What is expected »
From the entries that follow, reproduce exactly and only the lines from the line with "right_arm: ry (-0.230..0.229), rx" to the line with "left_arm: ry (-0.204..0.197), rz", endpoints included.

Items from a dataset

########

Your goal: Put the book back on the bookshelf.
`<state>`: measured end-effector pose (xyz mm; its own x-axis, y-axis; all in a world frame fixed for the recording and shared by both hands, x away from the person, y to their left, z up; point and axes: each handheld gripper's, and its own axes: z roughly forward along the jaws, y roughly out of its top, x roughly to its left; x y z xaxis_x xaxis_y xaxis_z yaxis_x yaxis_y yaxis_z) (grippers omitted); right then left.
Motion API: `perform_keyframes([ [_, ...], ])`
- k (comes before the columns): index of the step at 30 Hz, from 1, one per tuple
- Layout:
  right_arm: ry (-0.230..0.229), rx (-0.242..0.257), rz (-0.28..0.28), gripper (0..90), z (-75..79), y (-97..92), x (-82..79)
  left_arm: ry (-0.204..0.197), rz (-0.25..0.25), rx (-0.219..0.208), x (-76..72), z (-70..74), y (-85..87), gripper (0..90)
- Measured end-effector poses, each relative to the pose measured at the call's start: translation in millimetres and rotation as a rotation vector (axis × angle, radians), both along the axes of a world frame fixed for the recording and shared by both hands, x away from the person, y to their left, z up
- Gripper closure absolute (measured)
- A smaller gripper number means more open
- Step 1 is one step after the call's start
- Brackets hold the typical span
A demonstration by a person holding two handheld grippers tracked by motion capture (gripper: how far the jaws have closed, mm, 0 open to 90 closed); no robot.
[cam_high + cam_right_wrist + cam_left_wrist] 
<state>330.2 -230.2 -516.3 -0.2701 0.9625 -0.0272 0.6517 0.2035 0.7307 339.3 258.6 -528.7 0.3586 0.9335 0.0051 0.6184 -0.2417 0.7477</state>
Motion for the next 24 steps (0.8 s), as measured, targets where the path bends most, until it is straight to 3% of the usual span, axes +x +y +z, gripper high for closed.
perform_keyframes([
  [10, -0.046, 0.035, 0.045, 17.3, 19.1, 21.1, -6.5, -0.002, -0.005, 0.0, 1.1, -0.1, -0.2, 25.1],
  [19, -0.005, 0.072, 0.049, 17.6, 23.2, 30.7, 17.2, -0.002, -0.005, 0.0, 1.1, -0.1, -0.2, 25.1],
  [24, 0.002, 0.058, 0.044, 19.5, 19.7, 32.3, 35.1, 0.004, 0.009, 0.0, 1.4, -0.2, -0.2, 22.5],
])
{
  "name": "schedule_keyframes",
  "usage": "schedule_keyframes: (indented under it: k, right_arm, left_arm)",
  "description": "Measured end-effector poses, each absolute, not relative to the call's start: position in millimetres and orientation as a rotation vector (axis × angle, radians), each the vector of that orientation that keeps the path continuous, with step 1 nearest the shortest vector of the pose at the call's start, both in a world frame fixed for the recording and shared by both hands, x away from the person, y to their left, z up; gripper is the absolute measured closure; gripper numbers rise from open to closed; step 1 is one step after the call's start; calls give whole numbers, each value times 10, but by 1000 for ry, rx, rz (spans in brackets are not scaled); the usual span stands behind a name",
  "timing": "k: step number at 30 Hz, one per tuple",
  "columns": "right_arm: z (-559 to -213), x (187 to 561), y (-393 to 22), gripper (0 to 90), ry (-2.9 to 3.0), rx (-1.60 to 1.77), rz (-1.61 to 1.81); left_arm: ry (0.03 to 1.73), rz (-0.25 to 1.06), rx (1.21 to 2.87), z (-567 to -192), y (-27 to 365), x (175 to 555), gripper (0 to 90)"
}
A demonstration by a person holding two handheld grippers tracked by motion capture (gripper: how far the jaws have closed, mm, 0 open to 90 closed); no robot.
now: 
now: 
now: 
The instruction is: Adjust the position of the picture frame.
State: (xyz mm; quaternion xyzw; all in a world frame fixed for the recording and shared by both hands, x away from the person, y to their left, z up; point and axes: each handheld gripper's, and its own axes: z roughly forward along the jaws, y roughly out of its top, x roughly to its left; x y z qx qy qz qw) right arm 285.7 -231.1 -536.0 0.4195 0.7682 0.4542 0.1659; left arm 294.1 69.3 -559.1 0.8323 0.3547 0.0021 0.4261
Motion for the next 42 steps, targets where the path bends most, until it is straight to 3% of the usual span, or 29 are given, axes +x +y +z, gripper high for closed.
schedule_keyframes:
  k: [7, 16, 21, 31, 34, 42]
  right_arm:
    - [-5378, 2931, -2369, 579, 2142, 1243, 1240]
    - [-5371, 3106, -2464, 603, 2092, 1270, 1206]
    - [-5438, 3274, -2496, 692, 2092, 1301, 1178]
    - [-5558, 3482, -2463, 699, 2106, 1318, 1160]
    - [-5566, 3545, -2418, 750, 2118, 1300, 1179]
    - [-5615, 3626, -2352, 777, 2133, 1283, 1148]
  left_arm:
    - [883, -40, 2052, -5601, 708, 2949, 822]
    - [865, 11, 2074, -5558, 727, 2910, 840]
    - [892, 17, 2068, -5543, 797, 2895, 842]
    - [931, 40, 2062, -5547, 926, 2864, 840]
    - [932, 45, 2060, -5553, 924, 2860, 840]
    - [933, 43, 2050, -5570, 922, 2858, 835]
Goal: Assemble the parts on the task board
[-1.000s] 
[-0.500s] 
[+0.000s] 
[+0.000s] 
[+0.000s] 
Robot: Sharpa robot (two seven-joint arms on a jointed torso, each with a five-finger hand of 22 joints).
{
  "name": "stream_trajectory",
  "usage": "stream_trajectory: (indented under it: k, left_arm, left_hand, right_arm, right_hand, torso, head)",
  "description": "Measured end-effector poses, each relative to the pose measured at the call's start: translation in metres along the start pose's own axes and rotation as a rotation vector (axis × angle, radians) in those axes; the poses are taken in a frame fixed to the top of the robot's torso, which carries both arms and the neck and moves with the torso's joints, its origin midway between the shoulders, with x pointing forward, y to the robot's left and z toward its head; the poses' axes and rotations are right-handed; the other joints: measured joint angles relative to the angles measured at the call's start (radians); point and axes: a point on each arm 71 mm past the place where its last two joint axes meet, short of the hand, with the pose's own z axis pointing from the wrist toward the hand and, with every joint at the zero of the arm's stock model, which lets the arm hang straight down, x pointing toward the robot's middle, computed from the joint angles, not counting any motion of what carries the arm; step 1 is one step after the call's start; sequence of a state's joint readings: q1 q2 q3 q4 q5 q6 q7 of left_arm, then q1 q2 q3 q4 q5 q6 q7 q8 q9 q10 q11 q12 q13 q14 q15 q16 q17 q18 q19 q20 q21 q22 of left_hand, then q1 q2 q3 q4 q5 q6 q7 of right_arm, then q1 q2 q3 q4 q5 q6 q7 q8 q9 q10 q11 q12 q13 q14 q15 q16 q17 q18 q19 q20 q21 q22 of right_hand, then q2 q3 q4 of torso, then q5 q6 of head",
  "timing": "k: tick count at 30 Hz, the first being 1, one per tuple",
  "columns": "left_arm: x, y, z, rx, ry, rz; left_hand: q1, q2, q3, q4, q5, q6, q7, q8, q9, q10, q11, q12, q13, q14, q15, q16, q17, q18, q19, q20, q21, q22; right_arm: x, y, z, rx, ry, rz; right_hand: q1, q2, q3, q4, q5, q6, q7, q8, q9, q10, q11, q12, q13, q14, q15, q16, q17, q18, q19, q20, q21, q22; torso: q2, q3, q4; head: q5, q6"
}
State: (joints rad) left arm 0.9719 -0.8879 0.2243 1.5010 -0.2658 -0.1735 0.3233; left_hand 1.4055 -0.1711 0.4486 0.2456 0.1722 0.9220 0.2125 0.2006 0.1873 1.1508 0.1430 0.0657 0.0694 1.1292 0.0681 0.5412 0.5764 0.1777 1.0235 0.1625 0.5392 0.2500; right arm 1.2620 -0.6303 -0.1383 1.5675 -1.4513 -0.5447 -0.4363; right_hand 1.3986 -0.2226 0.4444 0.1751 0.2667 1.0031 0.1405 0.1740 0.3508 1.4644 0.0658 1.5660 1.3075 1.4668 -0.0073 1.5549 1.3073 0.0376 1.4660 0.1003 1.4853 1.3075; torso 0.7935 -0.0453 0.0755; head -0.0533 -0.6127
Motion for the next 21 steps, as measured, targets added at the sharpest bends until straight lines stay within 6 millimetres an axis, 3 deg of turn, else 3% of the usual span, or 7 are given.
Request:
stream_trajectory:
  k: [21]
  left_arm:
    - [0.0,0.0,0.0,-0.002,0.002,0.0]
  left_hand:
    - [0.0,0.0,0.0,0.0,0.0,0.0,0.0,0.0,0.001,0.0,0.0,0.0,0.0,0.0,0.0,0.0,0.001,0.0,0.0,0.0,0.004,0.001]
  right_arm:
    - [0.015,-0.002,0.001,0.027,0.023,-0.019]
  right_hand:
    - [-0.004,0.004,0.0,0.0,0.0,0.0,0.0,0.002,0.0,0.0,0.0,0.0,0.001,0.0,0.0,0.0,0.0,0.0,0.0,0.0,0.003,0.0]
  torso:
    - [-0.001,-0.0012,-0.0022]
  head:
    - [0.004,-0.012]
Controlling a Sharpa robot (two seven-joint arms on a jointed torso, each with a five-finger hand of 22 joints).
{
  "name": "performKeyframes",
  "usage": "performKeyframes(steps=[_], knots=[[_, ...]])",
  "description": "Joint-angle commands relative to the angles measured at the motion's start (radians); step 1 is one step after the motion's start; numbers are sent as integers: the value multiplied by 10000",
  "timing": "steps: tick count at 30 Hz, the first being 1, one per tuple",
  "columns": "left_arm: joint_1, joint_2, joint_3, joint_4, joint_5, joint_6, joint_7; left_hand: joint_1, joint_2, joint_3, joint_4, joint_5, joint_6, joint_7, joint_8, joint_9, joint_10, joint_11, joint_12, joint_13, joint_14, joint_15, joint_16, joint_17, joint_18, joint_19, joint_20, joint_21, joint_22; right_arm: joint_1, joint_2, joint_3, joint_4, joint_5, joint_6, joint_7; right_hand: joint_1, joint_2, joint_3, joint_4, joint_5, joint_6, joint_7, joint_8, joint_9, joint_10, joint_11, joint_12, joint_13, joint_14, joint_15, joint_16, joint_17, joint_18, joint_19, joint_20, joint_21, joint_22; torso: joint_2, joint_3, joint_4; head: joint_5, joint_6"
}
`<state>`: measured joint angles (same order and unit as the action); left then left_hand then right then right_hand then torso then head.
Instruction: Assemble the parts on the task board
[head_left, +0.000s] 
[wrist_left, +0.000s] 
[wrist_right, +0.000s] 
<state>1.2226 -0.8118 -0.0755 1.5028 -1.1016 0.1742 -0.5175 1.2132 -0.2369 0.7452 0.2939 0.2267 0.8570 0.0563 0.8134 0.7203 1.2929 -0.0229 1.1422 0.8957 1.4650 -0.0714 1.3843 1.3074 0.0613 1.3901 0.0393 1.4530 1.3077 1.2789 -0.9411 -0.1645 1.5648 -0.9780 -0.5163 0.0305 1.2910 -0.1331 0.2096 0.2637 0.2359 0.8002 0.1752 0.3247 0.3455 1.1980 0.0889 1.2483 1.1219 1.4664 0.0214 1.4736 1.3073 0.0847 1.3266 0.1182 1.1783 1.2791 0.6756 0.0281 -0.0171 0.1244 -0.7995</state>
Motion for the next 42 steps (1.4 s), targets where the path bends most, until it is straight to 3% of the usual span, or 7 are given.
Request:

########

Solution for this problem »
  right_arm: ry (-0.230..0.229), rx (-0.242..0.257), rz (-0.28..0.28), gripper (0..90), z (-75..79), y (-97..92), x (-82..79)
  left_arm: ry (-0.204..0.197), rz (-0.25..0.25), rx (-0.219..0.208), x (-76..72), z (-70..74), y (-85..87), gripper (0..90)

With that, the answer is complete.